- Founded: 1964
- Dissolved: 1967
- Merged into: Mauritian Militant Movement
- Newspaper: Congress
- Ideology: Socialism Hindu interests

= All Mauritius Hindu Congress =

Political party in Mauritius

The All Mauritius Hindu Congress (AMHC) was a political party in Mauritius which existed from 1964 to 1967.

==History==
The All Mauritius Hindu Congress (AMHC) was inspired by the Arya Samaj movement and was created to uplift the lives of Hindus in all fields in defiance of the caste system. As a result orthodox Hindus, who were in favour of casteism, banded in organisations such as the Brahmin Sabha and Kshatriya Sabha, even culminating in a Supreme Court trial over a caste dispute. However the AMHC's focus changed due to the rising anti-Hindu communalism as the British colonisers prepared to leave Mauritius in the 1960s, prompting the PMSD to wage an anti-independence and anti-Hindu propaganda and violence campaign against the Hindus who form the majority ethnic community on the island. Notable members of the AMHC were Hurreelall Padaruth, Anerood Jugnauth, Lall Jugnauth, Rabindrah Ghurburrun, Beergoonath Ghurburrun, Premchand Dabee, and Devendra Varma who joined AMHC in the years prior to the August 1967 elections in preparation for Independence from the United Kingdom. Its electoral symbol was a wheel, inspired by the Ashoka Chakra.

As a prominent member of IFB and of the new AMHC Anerood Jugnauth took part in the London Constitutional Conference on Mauritius, also commonly known as the 1965 Lancaster Conference. Earlier in 1963 Anerood Jugnauth had been elected for the first time to the Legislative Council as an IFB candidate.

==Newspaper==
The All Mauritius Hindu Congress published a Hindi newspaper called Congress starting from 19 November 1964 to promote not only its political message but also published literary articles.

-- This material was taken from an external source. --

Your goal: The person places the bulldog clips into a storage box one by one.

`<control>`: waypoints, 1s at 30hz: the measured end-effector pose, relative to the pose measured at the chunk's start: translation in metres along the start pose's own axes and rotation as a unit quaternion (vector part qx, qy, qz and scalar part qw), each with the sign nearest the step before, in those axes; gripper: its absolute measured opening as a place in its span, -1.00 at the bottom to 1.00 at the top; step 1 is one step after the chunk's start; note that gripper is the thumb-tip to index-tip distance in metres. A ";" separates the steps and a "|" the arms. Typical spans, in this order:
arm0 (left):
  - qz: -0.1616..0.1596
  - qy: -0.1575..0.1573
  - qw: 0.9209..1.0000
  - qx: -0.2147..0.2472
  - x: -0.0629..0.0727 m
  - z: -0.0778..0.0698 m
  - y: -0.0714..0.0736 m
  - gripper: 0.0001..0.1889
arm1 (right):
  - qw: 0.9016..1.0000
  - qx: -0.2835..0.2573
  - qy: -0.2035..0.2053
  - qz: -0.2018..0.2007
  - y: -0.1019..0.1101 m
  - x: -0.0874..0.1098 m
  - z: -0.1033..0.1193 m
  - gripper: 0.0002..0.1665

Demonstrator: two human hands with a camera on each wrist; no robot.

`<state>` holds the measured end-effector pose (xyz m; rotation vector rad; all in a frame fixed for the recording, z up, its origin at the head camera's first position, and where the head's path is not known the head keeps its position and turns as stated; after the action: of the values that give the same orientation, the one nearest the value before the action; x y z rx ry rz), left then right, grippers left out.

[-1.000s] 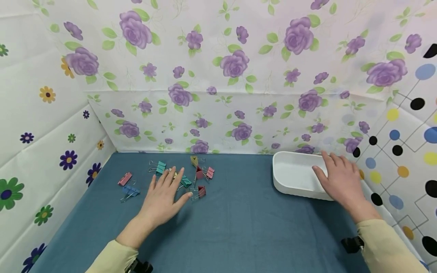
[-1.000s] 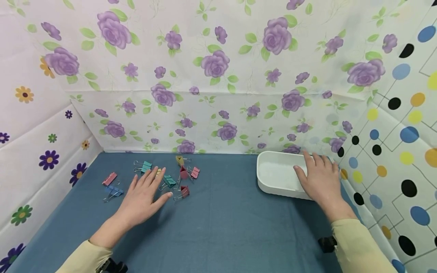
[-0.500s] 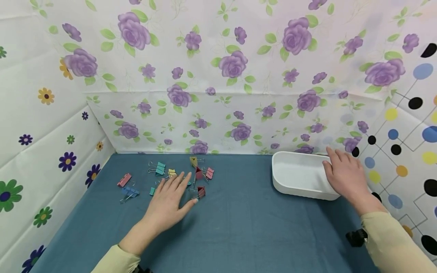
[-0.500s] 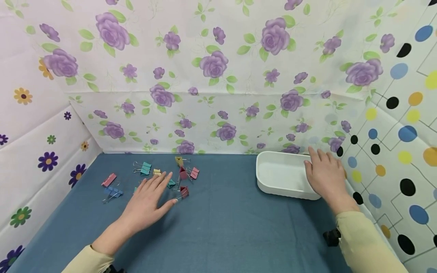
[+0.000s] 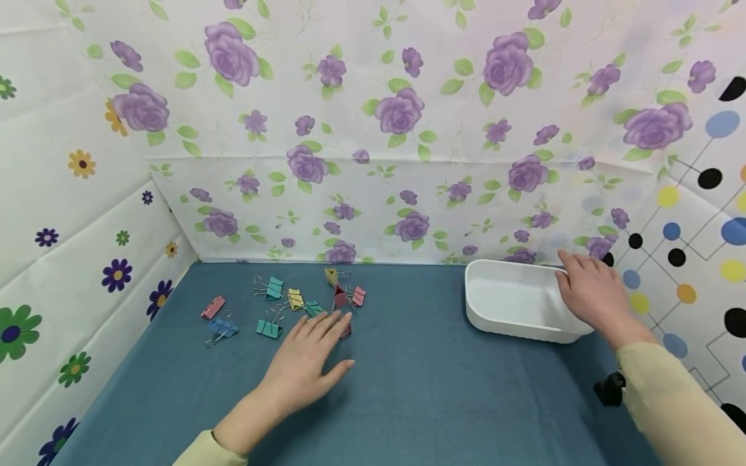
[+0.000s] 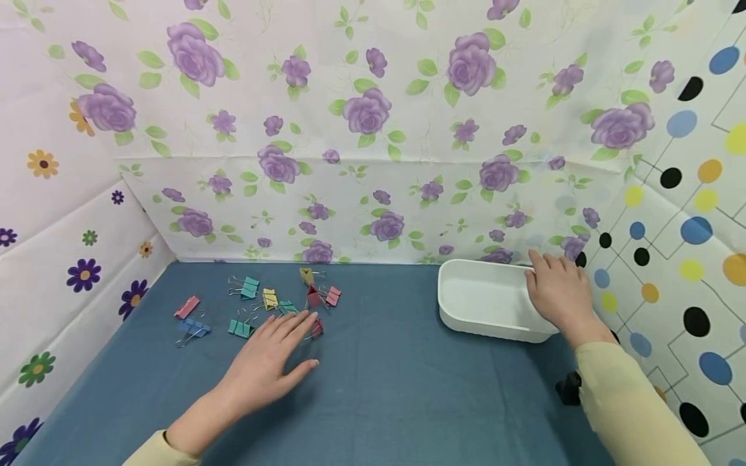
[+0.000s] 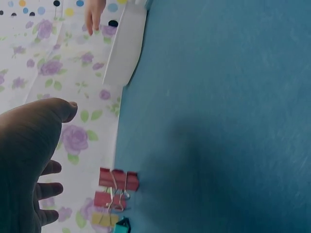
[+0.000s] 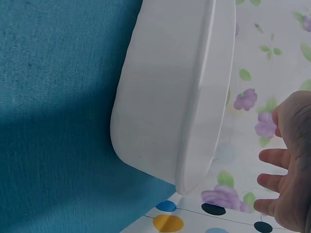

Premchand Dabee was its editor for the English section whilst Pandit Soondar-Parsad Sharma was the editor for the Hindi section. Publication stopped after the 1967 elections.

==1967 Elections==
Although it was pro-Independence the AMHC suffered a significant defeat at the August 1967 elections as none of its candidates was elected. AMHC obtained only 0.8% of votes, whilst its rival Independence Party (Mauritius) won the majority (55%) of votes and the PMSD was second best with 44% of votes. Prior to the elections the AMHC was excluded from the coalition of Parti de l'Indépendance (IFB-CAM-Labour) due to its extreme radicalism. Soon afterwards the party was dissolved. A few months before the 1967 elections Anerood Jugnauth had already taken up a position in the civil service as a magistrate and thus he did not participate in these elections.